Edwards, an enrolled member of the Navajo Nation who resides in Cudei, New Mexico, was arrested in August 2013 based on a criminal complaint alleging that he assaulted his domestic partner with dangerous weapons, including a stick, a knife, and a rock. According to court filings, the assault occurred at a location within the Navajo Indian Reservation on August 20, 2013. The victim, who was pregnant, sustained numerous injuries, including a compound fracture to her left leg, a large scalp laceration and multiple contusions, as a result of the assault.
On November 12, 2013, Edwards pled guilty to a felony information charging him with assault resulting in serious bodily injury and domestic assault by a habitual offender. Edwards admitted assaulting his intimate partner by striking her in the head and face numerous times and hitting her repeatedly with a stick and a rock.
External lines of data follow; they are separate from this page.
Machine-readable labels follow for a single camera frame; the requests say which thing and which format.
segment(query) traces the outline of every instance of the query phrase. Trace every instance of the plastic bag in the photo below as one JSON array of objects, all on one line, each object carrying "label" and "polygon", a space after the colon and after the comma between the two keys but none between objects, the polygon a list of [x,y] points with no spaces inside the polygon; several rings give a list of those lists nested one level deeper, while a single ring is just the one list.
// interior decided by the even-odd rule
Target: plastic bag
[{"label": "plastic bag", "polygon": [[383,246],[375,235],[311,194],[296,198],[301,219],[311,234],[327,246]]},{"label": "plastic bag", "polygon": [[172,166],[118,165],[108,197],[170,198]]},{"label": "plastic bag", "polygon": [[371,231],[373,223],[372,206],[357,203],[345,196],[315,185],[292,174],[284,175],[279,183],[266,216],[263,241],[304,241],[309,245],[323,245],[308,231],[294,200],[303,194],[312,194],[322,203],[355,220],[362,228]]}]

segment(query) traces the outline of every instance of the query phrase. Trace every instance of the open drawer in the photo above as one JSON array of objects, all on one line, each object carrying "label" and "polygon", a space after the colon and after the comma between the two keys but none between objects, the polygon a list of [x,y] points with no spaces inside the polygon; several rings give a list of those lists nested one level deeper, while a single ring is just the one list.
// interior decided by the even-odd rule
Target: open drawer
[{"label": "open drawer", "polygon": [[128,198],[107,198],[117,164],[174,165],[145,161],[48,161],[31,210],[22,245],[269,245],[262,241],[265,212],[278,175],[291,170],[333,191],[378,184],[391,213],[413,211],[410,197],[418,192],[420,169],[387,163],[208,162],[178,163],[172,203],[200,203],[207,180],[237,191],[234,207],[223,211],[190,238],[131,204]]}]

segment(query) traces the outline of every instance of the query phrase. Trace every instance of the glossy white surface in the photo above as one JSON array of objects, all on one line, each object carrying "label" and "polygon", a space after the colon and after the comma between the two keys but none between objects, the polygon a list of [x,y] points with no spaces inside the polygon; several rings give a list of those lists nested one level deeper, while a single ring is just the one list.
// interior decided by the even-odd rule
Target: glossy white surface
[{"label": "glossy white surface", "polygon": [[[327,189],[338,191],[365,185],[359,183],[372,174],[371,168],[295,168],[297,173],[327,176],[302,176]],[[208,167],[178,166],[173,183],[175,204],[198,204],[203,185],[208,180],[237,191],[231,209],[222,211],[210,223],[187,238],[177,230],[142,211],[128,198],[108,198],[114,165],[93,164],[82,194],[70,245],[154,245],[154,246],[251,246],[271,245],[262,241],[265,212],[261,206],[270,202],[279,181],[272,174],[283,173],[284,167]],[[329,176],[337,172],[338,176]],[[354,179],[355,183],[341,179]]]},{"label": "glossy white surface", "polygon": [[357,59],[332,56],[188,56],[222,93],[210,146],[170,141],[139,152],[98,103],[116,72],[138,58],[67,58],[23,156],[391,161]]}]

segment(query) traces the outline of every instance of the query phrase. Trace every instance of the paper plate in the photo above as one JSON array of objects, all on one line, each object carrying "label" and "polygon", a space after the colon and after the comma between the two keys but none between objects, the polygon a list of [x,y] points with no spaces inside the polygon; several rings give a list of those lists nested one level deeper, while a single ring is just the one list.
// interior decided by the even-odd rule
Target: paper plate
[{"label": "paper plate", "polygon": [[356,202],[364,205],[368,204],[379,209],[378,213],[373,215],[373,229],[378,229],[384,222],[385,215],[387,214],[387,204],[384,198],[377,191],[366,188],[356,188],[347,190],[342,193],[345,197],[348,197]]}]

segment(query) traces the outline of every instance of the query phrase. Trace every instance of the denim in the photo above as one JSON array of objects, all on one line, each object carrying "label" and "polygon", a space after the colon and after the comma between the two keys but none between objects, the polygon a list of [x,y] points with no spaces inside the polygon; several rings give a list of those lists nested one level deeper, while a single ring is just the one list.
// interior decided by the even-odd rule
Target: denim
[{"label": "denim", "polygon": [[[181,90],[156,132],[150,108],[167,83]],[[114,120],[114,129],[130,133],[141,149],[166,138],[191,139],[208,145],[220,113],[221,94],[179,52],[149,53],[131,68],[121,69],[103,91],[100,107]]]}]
In his plea agreement, Edwards acknowledged that the victim, who was 35 weeks pregnant with the couple’s child at the time of the assault, sustained serious injuries as a result of the assault. Edwards also admitted that he previously has been convicted on at least two occasions for assaulting his spouse or intimate partner in Utah state courts.
This case was investigated by the Farmington Resident Agency of the FBI and the Shiprock office of the Navajo Nation Division of Public Safety. The case was prosecuted by Special Assistant U.S. Attorney David Adams pursuant to the Tribal Special Assistant U.S. Attorney (Tribal SAUSA) Pilot Project, which is sponsored by the Justice Department’s Office on Violence Against Women and seeks to train tribal prosecutors in federal law, procedure, and investigative techniques to increase the likelihood that every viable violent offense against Native women is prosecuted in either federal court or tribal court, or both. The Tribal SAUSA Pilot Project was largely driven by input gathered from annual tribal consultations on violence against women and is another step in the Justice Department’s ongoing efforts to increase engagement, coordination, and action on public safety in tribal communities.